Analyst Predicts Exact Date for Bitcoin to Reach $160,000 Milestone

Despite Bitcoin (BTC) experiencing a pullback after reaching its peak above $125,000, an analyst points out that technical signals indicate the cryptocurrency could still climb to $160,000 in the upcoming months.

Currently, Bitcoin is valued at $124,874. This marks a 1.2% increase over the past day and more than a 10% rise over the last week.

Insights from TradingShot reveal that Bitcoin’s surge towards its record of $125,700 signifies a breakthrough beyond a long-term resistance barrier.

An expert on TradingView, on October 6th, highlighted that this threshold has now become solid support for continuing the bullish trend pattern.

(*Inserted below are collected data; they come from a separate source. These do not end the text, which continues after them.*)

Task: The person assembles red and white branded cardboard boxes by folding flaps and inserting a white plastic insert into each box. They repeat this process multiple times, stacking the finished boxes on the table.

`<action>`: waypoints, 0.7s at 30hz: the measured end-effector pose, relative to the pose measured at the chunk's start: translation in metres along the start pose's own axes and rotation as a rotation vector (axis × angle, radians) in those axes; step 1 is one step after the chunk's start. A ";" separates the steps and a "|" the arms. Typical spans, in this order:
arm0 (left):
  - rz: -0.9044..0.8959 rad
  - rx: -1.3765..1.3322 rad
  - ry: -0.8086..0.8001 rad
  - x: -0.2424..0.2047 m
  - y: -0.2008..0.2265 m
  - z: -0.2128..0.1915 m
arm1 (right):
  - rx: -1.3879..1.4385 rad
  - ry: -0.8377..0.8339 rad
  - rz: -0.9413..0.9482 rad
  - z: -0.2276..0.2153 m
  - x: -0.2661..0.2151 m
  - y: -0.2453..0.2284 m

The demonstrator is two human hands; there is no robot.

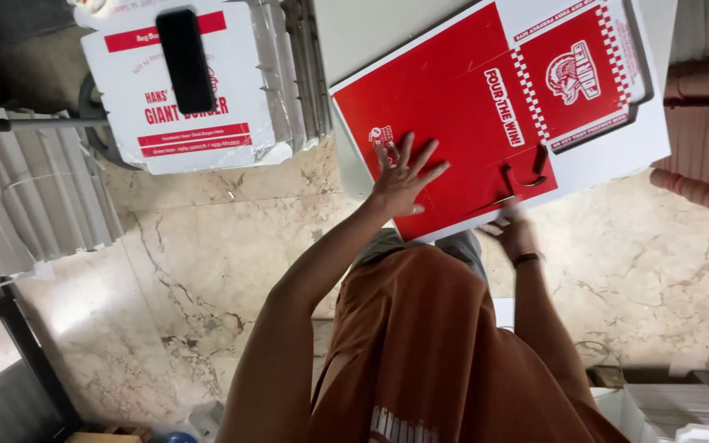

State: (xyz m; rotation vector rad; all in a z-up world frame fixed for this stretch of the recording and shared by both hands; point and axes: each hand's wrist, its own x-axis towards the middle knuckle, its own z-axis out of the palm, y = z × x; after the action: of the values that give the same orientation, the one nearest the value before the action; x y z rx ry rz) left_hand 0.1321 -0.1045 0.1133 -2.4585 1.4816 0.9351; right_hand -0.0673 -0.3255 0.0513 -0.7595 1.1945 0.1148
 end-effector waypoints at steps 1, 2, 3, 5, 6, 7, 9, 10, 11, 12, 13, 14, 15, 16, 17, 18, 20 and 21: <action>-0.018 0.012 0.002 -0.007 0.000 0.008 | -0.060 -0.063 0.099 0.043 -0.037 0.001; -0.037 0.022 0.006 -0.014 0.001 0.018 | -0.122 -0.127 0.198 0.082 -0.083 0.004; -0.041 0.024 0.006 -0.007 0.006 0.023 | -0.123 -0.132 0.199 0.100 -0.102 -0.007; -0.117 0.012 -0.025 0.003 0.015 0.035 | -0.746 0.019 0.299 0.135 -0.144 -0.027; -0.117 0.017 -0.031 0.002 0.022 0.029 | -0.739 0.016 0.303 0.115 -0.118 -0.009; -0.127 -0.025 -0.046 0.001 0.030 0.024 | -0.785 0.016 0.229 0.095 -0.093 0.009; -0.137 -0.063 -0.054 0.009 0.047 0.008 | -0.828 0.017 0.147 0.060 -0.051 0.028; -0.169 -0.121 -0.055 0.015 0.062 0.004 | -0.610 0.047 0.020 0.038 -0.040 0.035; -0.201 -0.180 -0.057 0.020 0.078 -0.001 | -0.391 0.078 -0.105 0.016 -0.028 0.042; -0.190 -0.180 -0.058 0.020 0.085 -0.007 | -0.388 0.089 -0.105 0.013 -0.031 0.035; -0.232 -0.120 -0.079 0.020 0.092 -0.014 | -0.367 0.028 -0.070 0.010 -0.034 0.028; -0.279 -0.057 -0.099 0.020 0.098 -0.021 | -0.345 -0.038 -0.036 0.008 -0.035 0.021; -0.273 -0.057 -0.099 0.026 0.100 -0.019 | -0.343 -0.033 -0.037 0.006 -0.032 0.021; -0.301 -0.044 -0.074 0.027 0.102 -0.014 | -0.402 -0.013 -0.067 0.006 -0.033 0.026; -0.327 -0.031 -0.049 0.027 0.104 -0.010 | -0.462 0.006 -0.097 0.005 -0.035 0.031; -0.319 -0.024 -0.049 0.019 0.108 -0.021 | -0.453 0.012 -0.098 0.010 -0.043 0.032; -0.363 0.019 -0.067 0.005 0.113 -0.046 | -0.123 0.015 -0.093 0.022 -0.056 0.029; -0.357 0.024 -0.057 0.011 0.108 -0.049 | -0.118 0.018 -0.104 0.025 -0.053 0.020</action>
State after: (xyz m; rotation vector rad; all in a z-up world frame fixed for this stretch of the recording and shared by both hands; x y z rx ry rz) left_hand 0.0676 -0.1875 0.1688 -2.5355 0.9822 0.8970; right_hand -0.0780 -0.2796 0.0917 -0.9264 1.1704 0.0929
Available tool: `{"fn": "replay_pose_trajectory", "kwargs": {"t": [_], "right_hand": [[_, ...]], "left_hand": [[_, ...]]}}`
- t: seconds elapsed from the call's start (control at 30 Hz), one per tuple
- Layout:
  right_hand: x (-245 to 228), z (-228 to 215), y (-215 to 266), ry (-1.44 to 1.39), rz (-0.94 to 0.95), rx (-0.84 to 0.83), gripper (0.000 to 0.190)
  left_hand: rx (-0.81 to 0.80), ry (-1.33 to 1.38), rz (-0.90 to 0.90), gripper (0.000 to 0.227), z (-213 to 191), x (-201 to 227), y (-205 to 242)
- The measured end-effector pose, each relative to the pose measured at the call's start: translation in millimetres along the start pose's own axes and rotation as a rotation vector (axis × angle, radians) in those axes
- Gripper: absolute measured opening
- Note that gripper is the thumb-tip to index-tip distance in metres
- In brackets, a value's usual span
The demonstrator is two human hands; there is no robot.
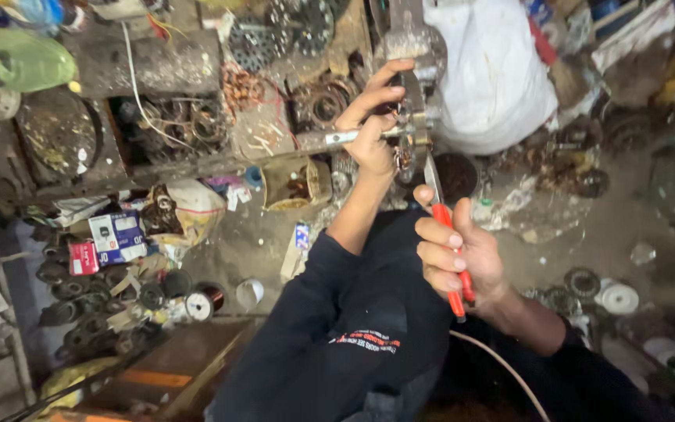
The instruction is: The person uses red-handled pliers to cut copper wires from a circular motor stator. They repeatedly grip and snip the wires while holding the stator with their other hand.
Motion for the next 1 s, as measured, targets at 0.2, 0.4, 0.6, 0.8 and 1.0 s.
{"fn": "replay_pose_trajectory", "kwargs": {"t": [0.2, 0.4, 0.6, 0.8, 1.0], "right_hand": [[10, 29, -29, -0.095, 0.002, -0.16, 0.034], [14, 30, -27, -0.183, 0.031, -0.084, 0.031], [7, 24, -1, 0.202, 0.175, 0.026, 0.016], [-27, -10, 19, 0.94, 0.101, 0.383, 0.025], [-36, -24, 18, 0.904, 0.1, 0.408, 0.028]], "left_hand": [[0.062, 0.195, 0.134, 0.038, 10, 1, -31], [0.026, 0.12, 0.203, 0.039, 16, 28, -39], [-0.288, -0.158, 0.326, 0.034, 35, 81, -48], [-0.649, -0.335, 0.308, 0.035, 60, 90, -43], [-0.618, -0.413, 0.326, 0.035, 51, 80, -41]]}}
Point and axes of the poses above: each hand's wrist, its own y-axis away from the middle knuckle, its own z-axis out of the palm, x = y × z, the point moved 8 cm from there along -y, towards the middle knuckle, and after that the axes turned 2 degrees about -x, right-handed, at the moved point
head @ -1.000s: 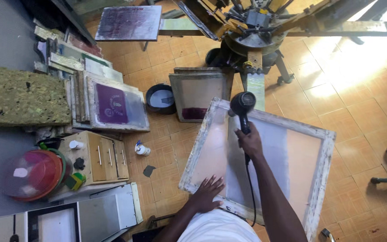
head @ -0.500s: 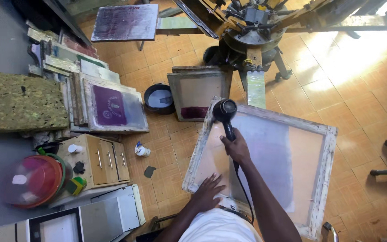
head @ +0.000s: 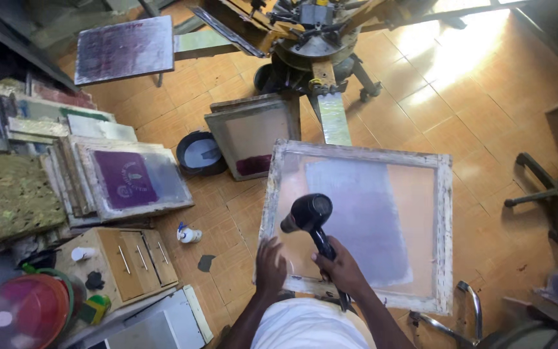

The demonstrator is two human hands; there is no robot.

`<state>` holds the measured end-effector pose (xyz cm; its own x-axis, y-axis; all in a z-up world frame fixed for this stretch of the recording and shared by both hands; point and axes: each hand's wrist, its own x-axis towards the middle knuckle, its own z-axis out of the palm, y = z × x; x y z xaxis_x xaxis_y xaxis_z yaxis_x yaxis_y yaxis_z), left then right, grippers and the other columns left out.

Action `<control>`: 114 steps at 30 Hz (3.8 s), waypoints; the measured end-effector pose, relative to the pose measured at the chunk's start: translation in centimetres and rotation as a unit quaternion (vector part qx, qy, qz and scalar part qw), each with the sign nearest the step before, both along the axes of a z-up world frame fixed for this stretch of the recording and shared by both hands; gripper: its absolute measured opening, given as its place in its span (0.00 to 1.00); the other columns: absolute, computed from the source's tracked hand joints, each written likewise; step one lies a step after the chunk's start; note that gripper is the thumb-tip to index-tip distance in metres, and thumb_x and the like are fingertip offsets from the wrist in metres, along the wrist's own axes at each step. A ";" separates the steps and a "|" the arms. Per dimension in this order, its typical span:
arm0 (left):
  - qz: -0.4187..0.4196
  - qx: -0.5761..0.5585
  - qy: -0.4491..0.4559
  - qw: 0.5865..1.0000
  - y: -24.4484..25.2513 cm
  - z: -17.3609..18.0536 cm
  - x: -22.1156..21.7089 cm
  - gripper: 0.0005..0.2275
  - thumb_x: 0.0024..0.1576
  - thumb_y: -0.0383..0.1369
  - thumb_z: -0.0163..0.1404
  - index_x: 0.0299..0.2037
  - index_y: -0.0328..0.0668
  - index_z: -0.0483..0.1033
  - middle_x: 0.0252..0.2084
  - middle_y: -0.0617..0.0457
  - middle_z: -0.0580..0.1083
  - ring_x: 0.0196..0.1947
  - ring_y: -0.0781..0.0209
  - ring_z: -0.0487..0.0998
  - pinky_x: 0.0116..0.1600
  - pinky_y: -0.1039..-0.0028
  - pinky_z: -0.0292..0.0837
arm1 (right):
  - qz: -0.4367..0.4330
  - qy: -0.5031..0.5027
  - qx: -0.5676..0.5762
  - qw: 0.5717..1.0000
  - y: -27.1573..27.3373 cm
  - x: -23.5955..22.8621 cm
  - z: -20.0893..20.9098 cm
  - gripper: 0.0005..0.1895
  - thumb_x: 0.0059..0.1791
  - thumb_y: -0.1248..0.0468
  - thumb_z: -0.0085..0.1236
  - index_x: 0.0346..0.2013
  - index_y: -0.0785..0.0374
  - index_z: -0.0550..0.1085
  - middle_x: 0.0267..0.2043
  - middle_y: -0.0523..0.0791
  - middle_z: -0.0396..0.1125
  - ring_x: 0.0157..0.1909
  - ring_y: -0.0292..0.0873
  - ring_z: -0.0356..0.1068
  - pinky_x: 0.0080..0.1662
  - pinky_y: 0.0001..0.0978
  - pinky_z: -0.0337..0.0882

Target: The person uses a hair dryer to dry a framed screen placed on a table. The person holds the hair dryer in the right hand and moves it across the screen surface while occasionally touching the frame with the left hand. The screen appears to be part of a screen-printing setup.

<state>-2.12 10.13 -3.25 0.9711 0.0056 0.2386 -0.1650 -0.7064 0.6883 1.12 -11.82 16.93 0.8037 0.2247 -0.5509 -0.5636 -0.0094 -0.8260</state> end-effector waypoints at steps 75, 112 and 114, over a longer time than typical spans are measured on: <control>-0.257 0.200 0.124 0.937 -12.9 1.5 6.3 0.33 0.67 0.50 0.37 0.77 0.40 0.46 0.81 0.48 0.44 0.80 0.48 0.38 0.78 0.56 0.32 | -0.269 0.062 -0.356 0.893 -19.4 -8.2 1.3 0.20 0.51 0.47 0.57 0.46 0.59 0.70 0.22 0.49 0.67 0.24 0.49 0.69 0.34 0.45 0.67; -0.221 0.052 0.105 0.968 -3.9 2.2 -0.7 0.25 0.63 0.36 0.49 0.72 0.41 0.62 0.79 0.45 0.52 0.79 0.40 0.46 0.77 0.49 0.43 | -0.166 -0.112 -0.299 0.933 -11.3 13.8 -3.6 0.14 0.50 0.54 0.59 0.42 0.56 0.66 0.19 0.46 0.66 0.17 0.43 0.64 0.27 0.37 0.65; -0.262 0.070 0.117 0.955 -3.4 2.2 -1.4 0.27 0.60 0.33 0.53 0.71 0.39 0.62 0.78 0.43 0.51 0.79 0.37 0.43 0.76 0.49 0.43 | -0.152 -0.135 -0.224 0.953 -8.9 14.6 -4.7 0.14 0.50 0.56 0.60 0.39 0.55 0.64 0.20 0.45 0.64 0.16 0.40 0.62 0.21 0.33 0.62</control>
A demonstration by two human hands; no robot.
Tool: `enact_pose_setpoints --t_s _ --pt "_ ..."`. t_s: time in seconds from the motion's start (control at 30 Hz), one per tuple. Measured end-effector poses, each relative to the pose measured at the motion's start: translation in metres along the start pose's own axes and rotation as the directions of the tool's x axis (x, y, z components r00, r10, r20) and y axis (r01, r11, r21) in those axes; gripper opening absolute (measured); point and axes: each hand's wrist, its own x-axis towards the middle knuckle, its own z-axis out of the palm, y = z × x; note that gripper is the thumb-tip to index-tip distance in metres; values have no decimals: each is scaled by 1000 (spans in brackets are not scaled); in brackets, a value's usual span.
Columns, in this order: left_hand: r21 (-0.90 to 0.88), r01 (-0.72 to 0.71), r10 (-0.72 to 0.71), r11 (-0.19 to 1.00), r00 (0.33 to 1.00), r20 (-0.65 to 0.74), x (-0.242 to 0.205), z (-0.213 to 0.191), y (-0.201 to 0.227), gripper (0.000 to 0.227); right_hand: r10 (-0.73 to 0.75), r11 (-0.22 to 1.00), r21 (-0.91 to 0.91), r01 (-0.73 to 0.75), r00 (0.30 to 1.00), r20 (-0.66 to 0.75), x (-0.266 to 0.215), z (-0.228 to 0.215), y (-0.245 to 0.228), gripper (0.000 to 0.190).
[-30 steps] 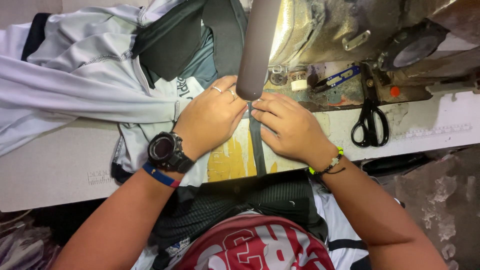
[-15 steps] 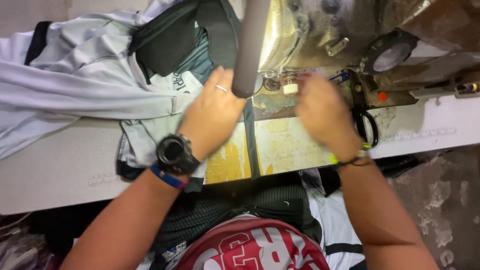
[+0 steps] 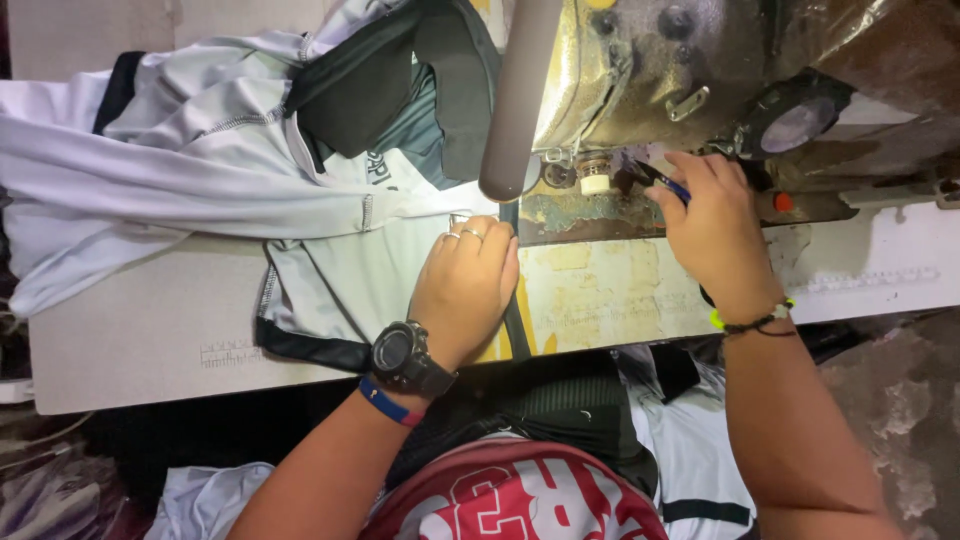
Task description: Trimming excess fabric from a garment component using scissors at a sewing station
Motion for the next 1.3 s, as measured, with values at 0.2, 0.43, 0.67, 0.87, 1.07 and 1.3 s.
enact_pose_setpoints --t_s 0.2,0.43,0.67,0.87,1.07,1.3 --pt "-21 -5 3 1000 997 -76 1 4 -1 14 -95 939 328 109 994 -60 13 -17 -47 7" --pt "28 -56 59 998 992 -108 0 4 0 12 -397 911 -140 389 917 -39 29 19 -85 32" --pt "33 -79 82 996 989 -120 0 3 -1 10 -551 779 -367 509 834 -13 43 32 -99 23" --pt "-86 -231 214 969 962 -170 5 -10 3 17 -168 977 -131 166 986 -5 36 15 -95 34" --pt "24 -194 194 981 954 -230 38 -6 -31 11 -60 997 -50 55 993 -103 20 41 -60 45" --pt "75 -296 299 952 953 -44 32 25 -75 15 -290 886 281 368 915 -282 22 49 -115 14"
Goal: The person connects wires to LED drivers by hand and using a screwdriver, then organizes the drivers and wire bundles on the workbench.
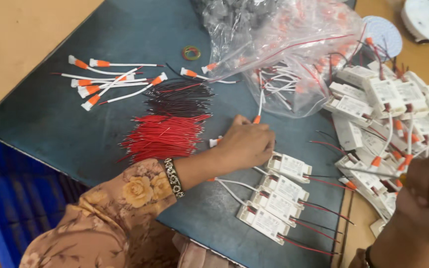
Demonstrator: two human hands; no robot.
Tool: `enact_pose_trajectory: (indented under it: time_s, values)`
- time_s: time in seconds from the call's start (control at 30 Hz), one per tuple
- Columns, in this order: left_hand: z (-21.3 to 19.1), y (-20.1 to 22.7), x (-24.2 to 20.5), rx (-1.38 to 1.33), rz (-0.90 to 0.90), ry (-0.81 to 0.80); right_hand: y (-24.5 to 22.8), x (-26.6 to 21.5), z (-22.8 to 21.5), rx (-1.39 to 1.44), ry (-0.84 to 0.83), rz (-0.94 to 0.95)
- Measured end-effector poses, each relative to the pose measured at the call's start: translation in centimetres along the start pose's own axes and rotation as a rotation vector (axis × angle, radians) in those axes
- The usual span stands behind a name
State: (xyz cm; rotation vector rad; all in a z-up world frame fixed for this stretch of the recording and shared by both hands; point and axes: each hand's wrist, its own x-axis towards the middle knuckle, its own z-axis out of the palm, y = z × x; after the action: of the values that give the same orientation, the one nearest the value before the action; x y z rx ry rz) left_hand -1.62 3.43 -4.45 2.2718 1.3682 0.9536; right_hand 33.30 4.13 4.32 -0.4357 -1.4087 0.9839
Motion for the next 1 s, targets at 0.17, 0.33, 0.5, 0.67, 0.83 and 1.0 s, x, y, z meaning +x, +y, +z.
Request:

The analysis suggests Bitcoin is establishing higher lows along an evident upward trajectory line backed by the 50-week moving average (MA).

This configuration indicates sustained upward momentum similar to August 2023’s bullish phase which resulted in notable price increases.

The study also emphasized Fibonacci extension levels as critical indicators for future pricing goals. Presently, it seems like this rally aligns with the 2.0 Fibonacci extension level which historically matches previous market highs.

If this pattern holds true, Bitcoin could potentially reach around $160,000 by early January of 2026.

The Prospect of Bitcoin Reaching $200,000

A separate forecast from pseudonymous crypto analyst Mikybull, compared to gold’s historical rise, suggests that BTC might ascend to as high as $200,000.

In an X post dated October 6th , Mikybull proposed parallels between BTC’s current cycle and gold’s remarkable ascent during the ’70s.

Accordingly , BTC appears aligned with gold’s long-term performance throughout those years marked by inflationary pressures and speculative booms.

Thus , drawing comparisons implies BTC may be entering its own speculative phase akin to what was observed with gold back then supported further through Livermore’s metric predicting potential peaks exceeding$200K.

From broader economic perspectives these trends highlight increasing inflation risks rather than strong growth indicating investors might increasingly view bitcoin similarly hedging against such risks just like how they did previously using Gold.